My only method has been catching them when she brings them in, and keeping her in when I'm in bed so I know what's been brought home before they disappear.

doceodocere Wed 24-Feb-16 13:32:10

Our girls are champion hunters. There are certainly more mice around in the winter, they move indoors! They stay well hidden since we got the cats, which is a good thing - no more brazen assaults on the worktops by grandma thunderfoot and her family. I'm not a fan of treading in entrails in my bare feet, or hoovering up feathers first thing in the morning, or chasing a live rat around the house, so the catflap is set to out only and we let the cats in when they need it, and we can see if there is wildlife dangling from their jaws.

pickmeupputmedown Wed 24-Feb-16 13:39:01

As pp the only thing that I done was set flap to out only and got into the habit of checking his mouth before opening the door to him.

cozietoesie Wed 24-Feb-16 13:58:13

Mice etc don't actually bother me although I've had a succession of cats who disposed of any catches neatly so I've been lucky in that.
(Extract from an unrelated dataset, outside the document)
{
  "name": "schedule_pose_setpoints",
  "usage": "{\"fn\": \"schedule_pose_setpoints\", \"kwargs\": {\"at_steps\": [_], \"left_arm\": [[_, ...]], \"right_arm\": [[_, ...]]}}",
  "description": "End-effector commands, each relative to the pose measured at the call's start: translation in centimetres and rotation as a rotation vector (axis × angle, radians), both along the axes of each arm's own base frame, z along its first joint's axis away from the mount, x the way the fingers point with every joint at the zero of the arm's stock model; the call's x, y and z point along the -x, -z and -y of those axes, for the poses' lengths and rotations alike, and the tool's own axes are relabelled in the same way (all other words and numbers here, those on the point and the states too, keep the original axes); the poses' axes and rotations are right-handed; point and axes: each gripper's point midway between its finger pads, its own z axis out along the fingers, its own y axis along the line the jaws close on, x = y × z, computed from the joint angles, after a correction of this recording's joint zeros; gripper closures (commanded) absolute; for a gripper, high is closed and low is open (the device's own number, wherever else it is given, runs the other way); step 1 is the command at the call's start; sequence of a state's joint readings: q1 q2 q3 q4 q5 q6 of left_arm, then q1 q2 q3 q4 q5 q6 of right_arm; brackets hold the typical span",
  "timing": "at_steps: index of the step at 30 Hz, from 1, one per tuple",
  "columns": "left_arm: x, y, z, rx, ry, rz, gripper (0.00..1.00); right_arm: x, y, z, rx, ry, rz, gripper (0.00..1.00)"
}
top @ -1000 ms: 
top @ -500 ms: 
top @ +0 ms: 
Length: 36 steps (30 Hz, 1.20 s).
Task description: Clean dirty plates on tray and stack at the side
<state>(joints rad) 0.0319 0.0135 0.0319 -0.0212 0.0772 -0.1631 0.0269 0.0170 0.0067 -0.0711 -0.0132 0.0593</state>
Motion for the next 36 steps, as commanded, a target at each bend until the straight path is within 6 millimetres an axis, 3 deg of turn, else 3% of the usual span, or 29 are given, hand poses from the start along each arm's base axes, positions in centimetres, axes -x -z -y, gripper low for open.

It goes with the territory for me and I would rather have a house free of rodents than one where they were running and nibbling everywhere.

chemenger Wed 24-Feb-16 17:00:45

I have had cats more or less all my life and have only had a mouse in bed twice, both with my current little boy. Mice in shoes and boots on the other hand...

iloveeverykindofcat Wed 24-Feb-16 19:03:00

A bell might help. If they'll keep it on. My first, late beloved cat Sam, who lived a short but full life, used to dispose of several collars with bells per month. He was a pro hunter. We once had a three day turf war over half a pigeon. He brought it in and put it on my pillow. I disposed of it. He found it, and brought it back for me. Et infinitum. When he was belled, he did catch less, until he managed to undo the collar and leave it somewhere.

sugarplumfairy28 Thu 25-Feb-16 17:47:31

In essence there is pretty much nothing you can do to stop kitty from hunting! I found bells are pointless and the only barrier we have is not having a cat flap, a door or window has to be opened and we can deal with any presents before we come in.

We have 10 cats and my big boy is a true hunter, he has brought me mice, rats, moles, lizards, birds including pigeons, also we've had 2 squirrels and one hare! In summer we normally have 3 or 4 presents a day.

We also have about a 3rd of an acre of garden, we keep the grass well maintained but we have lots of burrows in there. It would be an idea to check the bin situation, but I've found that if you have a hunter, they will always find something. I would suggest having an out only cat flap or no cat flap.